Acquittement d'une victime de torture
Zyed Debbabi a été acquitté et libéré le 25 avril 2014, après sept mois de détention provisoire. Le jeune homme de 25 ans avait été arrêté le 17 septembre dernier puis, selon ses dires et ceux de témoins, torturé par des agents du commissariat de Ben Arrous pour lui faire signer des aveux attestant qu’il avait vendu de la drogue, ce qu’il a toujours nié. L’ACAT a publié ce cas dans son dernier rapport Tunisie : un printemps inachevé.
L’instruction diligentée à la suite de la plainte pour torture déposée par l’avocat de la victime est toujours en cours et les policiers mis en cause par Zyed Debbabi ont été temporairement mutés. Toutefois, la famille de la victime a informé l’ACAT qu’elle avait été menacée et que des policiers qui avaient accepté de témoigner contre les tortionnaires avaient subi des mesures de rétorsion.
Le 16 septembre 2013, Zyeb Debbabi était au volant de la voiture de son père lorsque des amis lui ont demandé de les faire monter et de les déposer plus loin, ce qu’il a accepté de faire. Des agents de police, voyant ces jeunes monter dans la voiture, ont arrêté le véhicule pour procéder à un contrôle, sans doute parce que certains de ces jeunes avaient des antécédents judiciaires. L’un des jeunes a alors dit à Zyed Debbabi qu’il avait un joint sur lui. Ce dernier, pris de panique, a accéléré pour se soustraire au contrôle de police. Le jeune a jeté la drogue à l’extérieur de la voiture et Zyed Debbabi, qui roulait très vite, a fini par heurter un poteau. Les jeunes ont tous abandonné le véhicule et se sont enfuis. Le lendemain, Zyed Debbabi et son père se sont rendus au commissariat de Ben Arous pour régulariser la situation.
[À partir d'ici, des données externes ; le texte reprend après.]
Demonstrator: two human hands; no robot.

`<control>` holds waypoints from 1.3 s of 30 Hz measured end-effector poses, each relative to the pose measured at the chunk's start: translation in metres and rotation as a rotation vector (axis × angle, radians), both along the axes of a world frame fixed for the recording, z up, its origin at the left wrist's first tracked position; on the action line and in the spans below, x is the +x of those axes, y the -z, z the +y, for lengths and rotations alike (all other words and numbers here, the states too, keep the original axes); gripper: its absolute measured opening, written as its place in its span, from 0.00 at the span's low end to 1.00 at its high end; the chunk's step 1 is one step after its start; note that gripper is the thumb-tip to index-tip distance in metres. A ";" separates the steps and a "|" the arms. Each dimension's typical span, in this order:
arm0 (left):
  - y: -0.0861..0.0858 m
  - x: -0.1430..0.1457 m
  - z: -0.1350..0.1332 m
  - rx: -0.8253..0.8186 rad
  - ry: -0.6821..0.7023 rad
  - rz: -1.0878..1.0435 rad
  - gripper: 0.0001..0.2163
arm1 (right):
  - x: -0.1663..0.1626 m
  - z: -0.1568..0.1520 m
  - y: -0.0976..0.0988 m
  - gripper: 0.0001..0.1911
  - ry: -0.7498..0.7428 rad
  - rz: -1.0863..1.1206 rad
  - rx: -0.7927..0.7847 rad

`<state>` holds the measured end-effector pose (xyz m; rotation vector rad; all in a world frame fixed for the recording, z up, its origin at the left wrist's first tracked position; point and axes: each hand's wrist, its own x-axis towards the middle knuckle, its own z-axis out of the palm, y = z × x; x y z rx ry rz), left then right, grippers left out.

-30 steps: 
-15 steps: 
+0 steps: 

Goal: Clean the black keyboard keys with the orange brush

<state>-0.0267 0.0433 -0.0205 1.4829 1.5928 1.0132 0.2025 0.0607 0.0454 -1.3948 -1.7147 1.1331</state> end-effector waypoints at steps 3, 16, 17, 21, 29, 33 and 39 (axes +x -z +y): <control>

Contre toute attente, la police a arrêté le jeune homme sur ordre du responsable du commissariat, ce dernier signant d’ailleurs un procès-verbal d’arrestation mentionnant que Zyed Debbabi avait été arrêté à son domicile. Un agent a proposé au père de payer 2 000 dinars pour débloquer la situation, ce que le père a refusé de faire, appelant alors ses filles Kaouther et Intisar Debbabi pour qu’elles le rejoignent au commissariat. Le soir même, le dossier de Zyed Debbabi a été transmis à la police judiciaire de Ben Arous et le détenu a été transféré à Bouchoucha. La famille de Zyed Debbabi s’est rendue à la police judiciaire pour essayer de le faire libérer. Un responsable de la police judiciaire leur a recommandé une avocate pour s’occuper de ce dossier. En fait, selon la famille du détenu, cette avocate leur a demandé de lui verser 15 000 TDN en échange de la libération du jeune homme.
Le matin du 19 septembre 2013, les policiers de la police judiciaire sont venus chercher Zyed Debbabi à Bouchoucha et l’ont conduit au centre médical de Montfleury avec deux autres détenus. Zyed Debbabi est resté dans la voiture de police pendant que les deux autres détenus allaient faire des analyses. Bien que, selon le jeune homme, aucun prélèvement n’ait été effectué sur lui ce matin-là, les procès-verbaux de la police font référence à plusieurs analyses d’urine effectuées par le centre médical et qui se sont révélées négatives. Ce même jour, vers 10 heures, les policiers l’ont ramené à la police judiciaire de Ben Arous. Selon Zyed Debbabi, ils l’ont soumis à des actes de torture jusqu’à 15 heures. Ils l’auraient notamment placé dans la position du « poulet rôti » et roué de coups de pied. Ils auraient écrasé des cigarettes sur son dos et ses jambes et l'auraient frappé avec des matraques sur le torse, le dos, les fesses et les cuisses.